Nein, das Original gibt es nicht mehr. Ich konnte ja als junges Mädchen doch nicht ahnen, dass ich mal ein großer Star werden würde (lacht). Ich erinnere mich sehr gut an diesen Mantel, und ich glaube, als ich rausgewachsen war, hat ihn meine Mum für meine Geschwister, und wir waren ja viele, wir waren zu zwölft, irgendwie umgeschnitten.

Sie tun viel Gutes. Zum Beispiel mit einem kostenlosen Bücherversand, der armen Kindern das Lesen näherbringen soll.

Wenn du in einer Position bist, in der du helfen kannst – dann solltest du auch helfen. Gott war sehr gut zu mir, und ich will das Gute weitergeben. Aber ich will niemanden mit einer Predigt nerven. Alles, was ich sagen will, ist: Glaube an dich, aber glaube bitte auch an irgendetwas, das größer ist als du selbst!

Sie selbst haben keine Kinder, aber mit Ihrer Patentochter Miley Cyrus haben Sie ein kraftvolles Duett ihres Hits „Wrecking Ball“ aufgenommen. Erfreut Sie die Vorstellung, dass Zehnjährige Kids in den sozialen Medien zu Ihrer Musik tanzen?

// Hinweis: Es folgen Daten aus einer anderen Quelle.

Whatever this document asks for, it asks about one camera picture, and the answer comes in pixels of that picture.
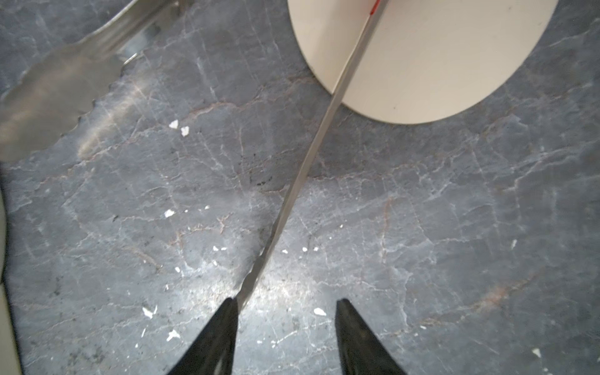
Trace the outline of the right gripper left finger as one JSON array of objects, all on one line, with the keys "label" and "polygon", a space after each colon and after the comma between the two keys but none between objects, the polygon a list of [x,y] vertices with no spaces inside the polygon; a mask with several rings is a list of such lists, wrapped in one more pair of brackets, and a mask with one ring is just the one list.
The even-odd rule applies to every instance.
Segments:
[{"label": "right gripper left finger", "polygon": [[169,375],[231,375],[238,332],[238,302],[226,298]]}]

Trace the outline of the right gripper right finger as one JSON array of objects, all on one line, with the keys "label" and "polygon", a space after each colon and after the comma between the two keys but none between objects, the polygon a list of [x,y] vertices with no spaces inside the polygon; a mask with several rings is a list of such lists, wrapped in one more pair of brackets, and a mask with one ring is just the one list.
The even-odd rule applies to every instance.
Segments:
[{"label": "right gripper right finger", "polygon": [[336,302],[335,328],[344,375],[407,375],[346,298]]}]

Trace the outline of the red handled steel tongs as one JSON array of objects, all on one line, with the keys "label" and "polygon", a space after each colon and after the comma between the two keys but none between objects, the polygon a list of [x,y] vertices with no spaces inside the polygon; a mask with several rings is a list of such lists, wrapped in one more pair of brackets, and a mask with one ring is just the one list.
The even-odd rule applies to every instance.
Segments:
[{"label": "red handled steel tongs", "polygon": [[[120,77],[123,67],[181,17],[189,1],[132,1],[98,30],[51,52],[1,97],[1,160],[11,162],[46,149],[72,131]],[[340,78],[301,167],[287,190],[264,250],[235,299],[243,309],[281,237],[309,170],[387,7],[373,1],[370,15]]]}]

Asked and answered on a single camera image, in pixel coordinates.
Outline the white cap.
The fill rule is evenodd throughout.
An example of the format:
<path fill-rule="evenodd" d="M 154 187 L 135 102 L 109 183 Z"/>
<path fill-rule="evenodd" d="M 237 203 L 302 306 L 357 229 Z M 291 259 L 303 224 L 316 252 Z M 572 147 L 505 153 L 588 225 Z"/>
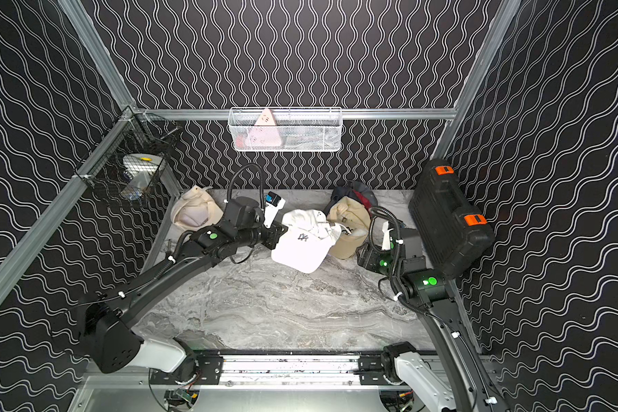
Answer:
<path fill-rule="evenodd" d="M 282 224 L 288 231 L 271 252 L 271 258 L 278 264 L 305 274 L 319 269 L 342 234 L 342 228 L 329 222 L 326 215 L 317 209 L 287 212 Z"/>

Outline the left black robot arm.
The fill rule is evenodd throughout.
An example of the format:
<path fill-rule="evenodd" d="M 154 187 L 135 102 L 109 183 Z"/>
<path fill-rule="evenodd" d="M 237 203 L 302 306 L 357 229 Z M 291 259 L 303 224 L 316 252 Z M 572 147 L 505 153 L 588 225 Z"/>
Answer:
<path fill-rule="evenodd" d="M 284 199 L 274 192 L 261 192 L 258 200 L 234 197 L 232 190 L 230 185 L 218 222 L 182 233 L 165 260 L 123 288 L 85 295 L 75 305 L 77 339 L 103 374 L 146 367 L 178 374 L 182 382 L 198 374 L 195 354 L 188 346 L 175 339 L 147 336 L 135 327 L 152 307 L 194 276 L 233 259 L 240 247 L 276 248 L 288 231 L 276 220 Z"/>

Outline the cream cap with text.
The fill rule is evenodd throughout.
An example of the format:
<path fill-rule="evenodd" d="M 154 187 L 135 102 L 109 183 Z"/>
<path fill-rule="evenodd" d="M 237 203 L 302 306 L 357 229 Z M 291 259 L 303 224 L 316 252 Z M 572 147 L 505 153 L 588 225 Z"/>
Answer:
<path fill-rule="evenodd" d="M 197 231 L 218 223 L 223 211 L 206 189 L 197 185 L 185 192 L 174 204 L 171 221 L 183 230 Z"/>

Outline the tan cap with logo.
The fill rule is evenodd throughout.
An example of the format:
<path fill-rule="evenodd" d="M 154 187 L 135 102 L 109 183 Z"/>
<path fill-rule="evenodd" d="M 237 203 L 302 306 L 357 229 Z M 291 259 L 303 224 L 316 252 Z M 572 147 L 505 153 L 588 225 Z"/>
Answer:
<path fill-rule="evenodd" d="M 327 220 L 342 230 L 329 254 L 336 259 L 351 258 L 368 237 L 371 217 L 367 209 L 351 197 L 342 197 L 331 207 Z"/>

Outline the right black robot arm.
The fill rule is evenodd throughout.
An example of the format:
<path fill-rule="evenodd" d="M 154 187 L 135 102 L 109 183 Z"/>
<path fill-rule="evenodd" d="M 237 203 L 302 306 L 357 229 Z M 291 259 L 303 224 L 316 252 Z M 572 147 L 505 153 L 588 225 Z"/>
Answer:
<path fill-rule="evenodd" d="M 403 411 L 508 411 L 508 401 L 492 382 L 460 317 L 451 285 L 438 271 L 424 268 L 418 233 L 406 228 L 381 206 L 370 209 L 372 222 L 386 231 L 374 235 L 356 252 L 357 263 L 389 283 L 386 299 L 417 316 L 425 326 L 445 371 L 440 378 L 410 343 L 384 347 L 379 374 L 392 386 L 406 386 Z"/>

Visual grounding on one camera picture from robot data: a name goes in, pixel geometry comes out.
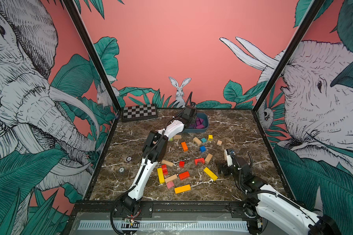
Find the purple brick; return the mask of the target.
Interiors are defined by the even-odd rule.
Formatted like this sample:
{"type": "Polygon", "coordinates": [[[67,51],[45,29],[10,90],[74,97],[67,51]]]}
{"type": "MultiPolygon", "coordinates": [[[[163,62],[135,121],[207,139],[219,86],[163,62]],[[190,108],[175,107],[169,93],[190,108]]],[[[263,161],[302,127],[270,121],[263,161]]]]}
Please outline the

Und wie! Miley, ist sie nicht fantastisch? Unsere Beziehung ist etwas ganz Besonderes. Wir lieben gegenseitig unsere Musik, und wir lieben uns. „Wrecking Ball“ ist einer meiner Allzeit-Lieblingssongs.

Ist Ihnen mal die Idee gekommen, kürzerzutreten, in Rente zu gehen?

Ich kann nicht in Rente gehen. Für die Rente habe ich viel zu viel zu tun. Solange ich arbeiten kann, werde ich arbeiten.